**Exercise aim**
Quote every line below exactly as it reads.

**Raw data**
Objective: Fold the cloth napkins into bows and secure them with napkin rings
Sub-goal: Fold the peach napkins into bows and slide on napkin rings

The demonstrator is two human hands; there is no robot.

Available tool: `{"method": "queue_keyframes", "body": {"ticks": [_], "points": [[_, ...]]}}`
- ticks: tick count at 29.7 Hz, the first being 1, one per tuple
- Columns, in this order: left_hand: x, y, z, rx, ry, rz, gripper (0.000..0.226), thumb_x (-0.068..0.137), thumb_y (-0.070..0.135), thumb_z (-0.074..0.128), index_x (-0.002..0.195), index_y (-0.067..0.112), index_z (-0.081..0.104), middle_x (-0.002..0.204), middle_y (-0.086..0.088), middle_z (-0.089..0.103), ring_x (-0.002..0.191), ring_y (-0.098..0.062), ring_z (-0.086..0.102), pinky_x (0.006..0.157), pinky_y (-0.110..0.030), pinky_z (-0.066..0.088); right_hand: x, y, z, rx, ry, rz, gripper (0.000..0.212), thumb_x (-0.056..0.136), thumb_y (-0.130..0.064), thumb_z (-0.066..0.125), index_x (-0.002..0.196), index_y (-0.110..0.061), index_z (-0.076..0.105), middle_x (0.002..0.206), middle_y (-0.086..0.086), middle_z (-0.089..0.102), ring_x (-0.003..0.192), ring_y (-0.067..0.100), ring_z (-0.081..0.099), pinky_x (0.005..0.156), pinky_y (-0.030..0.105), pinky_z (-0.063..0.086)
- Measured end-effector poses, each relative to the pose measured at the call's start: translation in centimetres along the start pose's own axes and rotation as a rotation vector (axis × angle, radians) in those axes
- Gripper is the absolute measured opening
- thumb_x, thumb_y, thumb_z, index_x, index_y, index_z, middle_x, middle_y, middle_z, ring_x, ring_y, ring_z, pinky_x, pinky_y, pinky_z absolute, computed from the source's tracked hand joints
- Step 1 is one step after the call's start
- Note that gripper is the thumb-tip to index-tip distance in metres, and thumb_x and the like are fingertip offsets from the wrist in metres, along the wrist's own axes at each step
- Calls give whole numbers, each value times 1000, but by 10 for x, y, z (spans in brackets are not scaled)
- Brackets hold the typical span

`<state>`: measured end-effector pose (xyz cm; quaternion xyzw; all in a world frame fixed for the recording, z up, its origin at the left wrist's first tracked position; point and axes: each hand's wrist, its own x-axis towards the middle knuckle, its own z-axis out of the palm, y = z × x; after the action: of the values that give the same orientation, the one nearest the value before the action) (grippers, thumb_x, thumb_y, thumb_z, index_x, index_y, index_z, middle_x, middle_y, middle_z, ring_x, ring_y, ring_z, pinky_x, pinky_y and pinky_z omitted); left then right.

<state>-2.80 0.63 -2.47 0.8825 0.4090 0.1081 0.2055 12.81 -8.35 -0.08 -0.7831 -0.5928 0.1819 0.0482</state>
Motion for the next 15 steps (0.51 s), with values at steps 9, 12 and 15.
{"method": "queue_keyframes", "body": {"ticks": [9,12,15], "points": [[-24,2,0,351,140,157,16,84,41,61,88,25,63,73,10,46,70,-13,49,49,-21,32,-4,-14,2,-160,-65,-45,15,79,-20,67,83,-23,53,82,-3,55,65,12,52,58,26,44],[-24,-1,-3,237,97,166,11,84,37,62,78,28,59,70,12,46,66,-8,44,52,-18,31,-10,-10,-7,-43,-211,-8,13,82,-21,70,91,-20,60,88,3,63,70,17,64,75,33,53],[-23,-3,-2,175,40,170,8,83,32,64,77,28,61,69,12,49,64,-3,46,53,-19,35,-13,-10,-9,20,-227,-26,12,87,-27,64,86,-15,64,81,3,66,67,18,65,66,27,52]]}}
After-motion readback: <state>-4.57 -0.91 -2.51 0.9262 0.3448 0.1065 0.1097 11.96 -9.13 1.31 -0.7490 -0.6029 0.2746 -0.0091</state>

**Written answer**
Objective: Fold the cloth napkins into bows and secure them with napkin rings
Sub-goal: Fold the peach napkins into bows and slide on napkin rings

The demonstrator is two human hands; there is no robot.

Available tool: `{"method": "queue_keyframes", "body": {"ticks": [_], "points": [[_, ...]]}}`
- ticks: tick count at 29.7 Hz, the first being 1, one per tuple
- Columns, in this order: left_hand: x, y, z, rx, ry, rz, gripper (0.000..0.226), thumb_x (-0.068..0.137), thumb_y (-0.070..0.135), thumb_z (-0.074..0.128), index_x (-0.002..0.195), index_y (-0.067..0.112), index_z (-0.081..0.104), middle_x (-0.002..0.204), middle_y (-0.086..0.088), middle_z (-0.089..0.103), ring_x (-0.002..0.191), ring_y (-0.098..0.062), ring_z (-0.086..0.102), pinky_x (0.006..0.157), pinky_y (-0.110..0.030), pinky_z (-0.066..0.088); right_hand: x, y, z, rx, ry, rz, gripper (0.000..0.212), thumb_x (-0.056..0.136), thumb_y (-0.130..0.064), thumb_z (-0.066..0.125), index_x (-0.002..0.196), index_y (-0.110..0.061), index_z (-0.076..0.105), middle_x (0.002..0.206), middle_y (-0.086..0.086), middle_z (-0.089..0.102), ring_x (-0.003..0.192), ring_y (-0.067..0.100), ring_z (-0.081..0.099), pinky_x (0.005..0.156), pinky_y (-0.030..0.105), pinky_z (-0.063..0.086)
- Measured end-effector poses, each relative to the pose measured at the call's start: translation in centimetres along the start pose's own axes and rotation as a rotation vector (axis × angle, radians) in those axes
- Gripper is the absolute measured opening
- thumb_x, thumb_y, thumb_z, index_x, index_y, index_z, middle_x, middle_y, middle_z, ring_x, ring_y, ring_z, pinky_x, pinky_y, pinky_z absolute, computed from the source's tracked hand joints
- Step 1 is one step after the call's start
- Note that gripper is the thumb-tip to index-tip distance in metres, and thumb_x and the like are fingertip offsets from the wrist in metres, along the wrist's own axes at each step
- Calls give whole numbers, each value times 1000, but by 10 for x, y, z (spans in brackets are not scaled)
- Brackets hold the typical span

`<state>`: measured end-effector pose (xyz cm; quaternion xyzw; all in a world frame fixed for the recording, z up, its origin at the left wrist's first tracked position; point and axes: each hand's wrist, its own x-axis towards the middle knuckle, its own z-axis out of the palm, y = z × x; after the action: of the values that give the same orientation, the one nearest the value before the action) (grippers, thumb_x, thumb_y, thumb_z, index_x, index_y, index_z, middle_x, middle_y, middle_z, ring_x, ring_y, ring_z, pinky_x, pinky_y and pinky_z omitted); left then right.

<state>-2.80 0.63 -2.47 0.8825 0.4090 0.1081 0.2055 12.81 -8.35 -0.08 -0.7831 -0.5928 0.1819 0.0482</state>
Motion for the next 15 steps (0.51 s), with values at steps 9, 12 and 15.
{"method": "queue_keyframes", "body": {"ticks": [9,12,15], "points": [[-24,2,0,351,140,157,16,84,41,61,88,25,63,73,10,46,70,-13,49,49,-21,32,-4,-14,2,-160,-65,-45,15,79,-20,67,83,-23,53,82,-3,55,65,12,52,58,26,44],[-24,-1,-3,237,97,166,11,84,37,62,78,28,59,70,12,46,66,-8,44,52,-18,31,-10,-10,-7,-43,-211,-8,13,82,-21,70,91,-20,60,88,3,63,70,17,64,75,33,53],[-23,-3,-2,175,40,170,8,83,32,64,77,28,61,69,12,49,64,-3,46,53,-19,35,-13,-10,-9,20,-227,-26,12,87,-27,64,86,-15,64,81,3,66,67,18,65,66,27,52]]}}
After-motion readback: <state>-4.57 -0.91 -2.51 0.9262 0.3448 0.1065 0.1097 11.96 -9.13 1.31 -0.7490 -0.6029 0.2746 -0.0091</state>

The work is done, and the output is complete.